Solemn rolled the gumballs round her tongue and thought about Pearletta Hassle, hurt bad—her mama said. And, yes, she had helped. She never told. She watched cows in pasture appear to flurry by, but she was really the one moving. Then, she pictured Desiree: retreated into something unfamiliar and unfriendly. Leaving her alone and absent of reflection and affection, once again dependent upon her mental enterprise alone, left to imagine discarnate beings waving at her in the clouds and sky.

“… and, well, there are just people in this world who sometimes do bad things. Or, even if they didn't do a bad thing, they have their hands in the bad thing. And they don't have to pay for it. Or worse, no one even knows they did it. But, sometimes, you can do something about things. You can stand up, or at least you can do your part. Like now.”

Akila pointed a finger past Solemn, onto the far-up road at Solemn's left. Two girls sat up ahead: one balanced on side of a square gray suitcase and the other leaned atop a lumpy gray potato sack. No more than fifteen, sixteen, for sure, they could not have been. One black.

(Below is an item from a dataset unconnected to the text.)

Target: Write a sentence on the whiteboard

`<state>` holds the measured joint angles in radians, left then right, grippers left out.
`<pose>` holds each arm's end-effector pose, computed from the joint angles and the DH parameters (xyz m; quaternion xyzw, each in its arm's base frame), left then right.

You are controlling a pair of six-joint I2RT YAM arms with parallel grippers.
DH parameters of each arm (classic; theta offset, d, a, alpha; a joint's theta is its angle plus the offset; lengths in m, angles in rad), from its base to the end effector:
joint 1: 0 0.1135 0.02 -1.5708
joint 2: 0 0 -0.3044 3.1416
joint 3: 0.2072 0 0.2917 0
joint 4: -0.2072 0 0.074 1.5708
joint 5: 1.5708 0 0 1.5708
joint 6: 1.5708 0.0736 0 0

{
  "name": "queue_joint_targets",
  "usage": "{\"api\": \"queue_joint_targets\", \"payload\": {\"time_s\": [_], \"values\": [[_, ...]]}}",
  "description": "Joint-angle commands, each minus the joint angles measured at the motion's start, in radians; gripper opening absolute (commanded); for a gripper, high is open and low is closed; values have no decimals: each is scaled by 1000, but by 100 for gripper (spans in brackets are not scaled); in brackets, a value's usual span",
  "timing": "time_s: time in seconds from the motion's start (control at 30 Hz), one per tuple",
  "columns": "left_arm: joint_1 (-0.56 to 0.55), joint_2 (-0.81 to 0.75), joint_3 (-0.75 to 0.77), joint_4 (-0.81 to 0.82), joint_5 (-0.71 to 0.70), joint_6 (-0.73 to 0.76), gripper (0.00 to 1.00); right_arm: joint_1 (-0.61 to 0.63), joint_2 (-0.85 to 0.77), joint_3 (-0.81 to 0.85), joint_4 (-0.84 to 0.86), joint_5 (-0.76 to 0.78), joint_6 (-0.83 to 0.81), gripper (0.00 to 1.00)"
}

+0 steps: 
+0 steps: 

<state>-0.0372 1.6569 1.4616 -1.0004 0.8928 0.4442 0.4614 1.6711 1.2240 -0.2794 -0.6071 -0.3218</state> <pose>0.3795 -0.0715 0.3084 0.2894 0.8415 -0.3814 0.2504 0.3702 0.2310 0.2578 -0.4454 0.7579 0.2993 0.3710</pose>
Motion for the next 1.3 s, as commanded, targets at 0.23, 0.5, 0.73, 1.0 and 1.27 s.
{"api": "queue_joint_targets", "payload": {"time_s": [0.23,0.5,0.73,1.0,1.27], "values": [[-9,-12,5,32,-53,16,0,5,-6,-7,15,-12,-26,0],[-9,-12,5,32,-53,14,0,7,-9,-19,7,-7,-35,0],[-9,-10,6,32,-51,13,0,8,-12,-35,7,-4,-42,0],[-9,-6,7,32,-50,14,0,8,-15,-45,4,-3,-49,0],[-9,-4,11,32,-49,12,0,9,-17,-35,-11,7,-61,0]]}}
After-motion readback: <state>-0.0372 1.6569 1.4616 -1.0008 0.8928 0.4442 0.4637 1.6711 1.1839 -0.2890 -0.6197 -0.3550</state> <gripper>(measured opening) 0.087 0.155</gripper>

One white. Solemn cringed, just getting around to enjoy the breeze along her cheek and unsure if she was capable of an apposite demeanor for new folks. At sight of a slowed-down vehicle, the hitcher girls leaped and pulled their belongings up. Akila parked and stared. Yes, female they were, yellow and brown and pigtailed and pimple faced. A number of vehicles whooshed past and rocked the little car a bit. One girl quickly squeezed in behind the passenger side; Solemn's door was unlocked. The other appeared at Akila's window and reached her long arm for the door handle, to find it locked. Akila lifted the knob for her.

They looked a bit younger than Akila and a bit older than Solemn, like right in between, perfectly. They brought smells of dank denim and cigarette smoke with them. They explained how far they had come (“so far”), what led to their circumstance of sitting on side a lazy road (“families left us”), what led to the opportunity to jump in here (“I can offer you a pack of cigarettes for gas money,” before “We don't smoke”). One girl sat atop her suitcase. The other held her potato sack between her legs, behind Solemn, pushing into the back of her seat. Their sandwiches seemed pulled from a magician's hat, so quickly they appeared. Tuna, sweet relish, mayonnaise, onions, pungent, sloppy. The hitchers—Shana and Law Anne—offered Akila and Solemn torn-off portions. They asked for water. There was none. Akila did not ask the girls where they wanted to go but other things: “You ever jumped out a window?” “You know how to choke a chicken?” “Can you drill a hole in concrete?” “Can you run five miles without stopping?” “Je, wewe ni bikira?” “No,” Shana and Law Anne answered. “Too bad,” Akila said. They drove on. Solemn thought they went further than they needed to.